_PROBLEM_
Each line below is to be written out in full, exactly as shown.

_RAW DATA_
*** Begin section ***
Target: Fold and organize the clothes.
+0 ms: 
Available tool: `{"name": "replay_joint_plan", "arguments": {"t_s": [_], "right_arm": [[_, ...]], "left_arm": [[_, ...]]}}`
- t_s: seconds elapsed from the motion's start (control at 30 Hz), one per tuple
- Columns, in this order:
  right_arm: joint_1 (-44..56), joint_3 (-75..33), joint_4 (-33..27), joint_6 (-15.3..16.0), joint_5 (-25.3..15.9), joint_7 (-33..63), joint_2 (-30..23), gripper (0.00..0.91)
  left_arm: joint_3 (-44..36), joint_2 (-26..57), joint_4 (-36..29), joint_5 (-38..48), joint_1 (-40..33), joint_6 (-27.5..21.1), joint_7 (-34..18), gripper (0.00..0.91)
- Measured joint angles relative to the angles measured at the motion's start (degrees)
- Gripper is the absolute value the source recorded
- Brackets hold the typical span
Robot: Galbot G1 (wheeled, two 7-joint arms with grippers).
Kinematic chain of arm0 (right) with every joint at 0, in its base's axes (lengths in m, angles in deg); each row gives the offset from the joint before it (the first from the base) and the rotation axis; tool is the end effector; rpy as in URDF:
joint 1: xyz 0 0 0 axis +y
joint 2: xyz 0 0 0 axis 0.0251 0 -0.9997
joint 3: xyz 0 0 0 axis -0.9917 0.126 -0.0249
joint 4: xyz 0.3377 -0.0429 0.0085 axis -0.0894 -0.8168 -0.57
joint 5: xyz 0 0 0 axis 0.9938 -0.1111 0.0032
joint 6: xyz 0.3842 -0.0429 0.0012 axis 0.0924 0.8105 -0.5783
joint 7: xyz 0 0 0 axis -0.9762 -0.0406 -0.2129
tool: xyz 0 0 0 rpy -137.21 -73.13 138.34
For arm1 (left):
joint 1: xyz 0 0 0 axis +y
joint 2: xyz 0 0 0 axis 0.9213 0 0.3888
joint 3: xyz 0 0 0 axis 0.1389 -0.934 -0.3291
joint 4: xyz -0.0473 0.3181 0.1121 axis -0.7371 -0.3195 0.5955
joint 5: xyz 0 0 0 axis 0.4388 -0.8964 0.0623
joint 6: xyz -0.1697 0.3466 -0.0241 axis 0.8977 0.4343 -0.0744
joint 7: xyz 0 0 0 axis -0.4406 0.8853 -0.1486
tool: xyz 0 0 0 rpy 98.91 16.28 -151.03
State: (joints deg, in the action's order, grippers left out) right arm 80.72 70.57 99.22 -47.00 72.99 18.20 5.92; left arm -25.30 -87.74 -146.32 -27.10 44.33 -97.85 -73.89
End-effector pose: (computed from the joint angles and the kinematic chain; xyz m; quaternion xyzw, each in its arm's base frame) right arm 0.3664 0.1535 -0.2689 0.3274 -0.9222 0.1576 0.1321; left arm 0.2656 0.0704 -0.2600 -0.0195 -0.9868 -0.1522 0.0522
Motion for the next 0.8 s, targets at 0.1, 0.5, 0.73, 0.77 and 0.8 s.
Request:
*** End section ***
_THE COMPLETED TASK_
Target: Fold and organize the clothes.
+0 ms: 
Available tool: `{"name": "replay_joint_plan", "arguments": {"t_s": [_], "right_arm": [[_, ...]], "left_arm": [[_, ...]]}}`
- t_s: seconds elapsed from the motion's start (control at 30 Hz), one per tuple
- Columns, in this order:
  right_arm: joint_1 (-44..56), joint_3 (-75..33), joint_4 (-33..27), joint_6 (-15.3..16.0), joint_5 (-25.3..15.9), joint_7 (-33..63), joint_2 (-30..23), gripper (0.00..0.91)
  left_arm: joint_3 (-44..36), joint_2 (-26..57), joint_4 (-36..29), joint_5 (-38..48), joint_1 (-40..33), joint_6 (-27.5..21.1), joint_7 (-34..18), gripper (0.00..0.91)
- Measured joint angles relative to the angles measured at the motion's start (degrees)
- Gripper is the absolute value the source recorded
- Brackets hold the typical span
Robot: Galbot G1 (wheeled, two 7-joint arms with grippers).
Kinematic chain of arm0 (right) with every joint at 0, in its base's axes (lengths in m, angles in deg); each row gives the offset from the joint before it (the first from the base) and the rotation axis; tool is the end effector; rpy as in URDF:
joint 1: xyz 0 0 0 axis +y
joint 2: xyz 0 0 0 axis 0.0251 0 -0.9997
joint 3: xyz 0 0 0 axis -0.9917 0.126 -0.0249
joint 4: xyz 0.3377 -0.0429 0.0085 axis -0.0894 -0.8168 -0.57
joint 5: xyz 0 0 0 axis 0.9938 -0.1111 0.0032
joint 6: xyz 0.3842 -0.0429 0.0012 axis 0.0924 0.8105 -0.5783
joint 7: xyz 0 0 0 axis -0.9762 -0.0406 -0.2129
tool: xyz 0 0 0 rpy -137.21 -73.13 138.34
For arm1 (left):
joint 1: xyz 0 0 0 axis +y
joint 2: xyz 0 0 0 axis 0.9213 0 0.3888
joint 3: xyz 0 0 0 axis 0.1389 -0.934 -0.3291
joint 4: xyz -0.0473 0.3181 0.1121 axis -0.7371 -0.3195 0.5955
joint 5: xyz 0 0 0 axis 0.4388 -0.8964 0.0623
joint 6: xyz -0.1697 0.3466 -0.0241 axis 0.8977 0.4343 -0.0744
joint 7: xyz 0 0 0 axis -0.4406 0.8853 -0.1486
tool: xyz 0 0 0 rpy 98.91 16.28 -151.03
State: (joints deg, in the action's order, grippers left out) right arm 80.72 70.57 99.22 -47.00 72.99 18.20 5.92; left arm -25.30 -87.74 -146.32 -27.10 44.33 -97.85 -73.89
End-effector pose: (computed from the joint angles and the kinematic chain; xyz m; quaternion xyzw, each in its arm's base frame) right arm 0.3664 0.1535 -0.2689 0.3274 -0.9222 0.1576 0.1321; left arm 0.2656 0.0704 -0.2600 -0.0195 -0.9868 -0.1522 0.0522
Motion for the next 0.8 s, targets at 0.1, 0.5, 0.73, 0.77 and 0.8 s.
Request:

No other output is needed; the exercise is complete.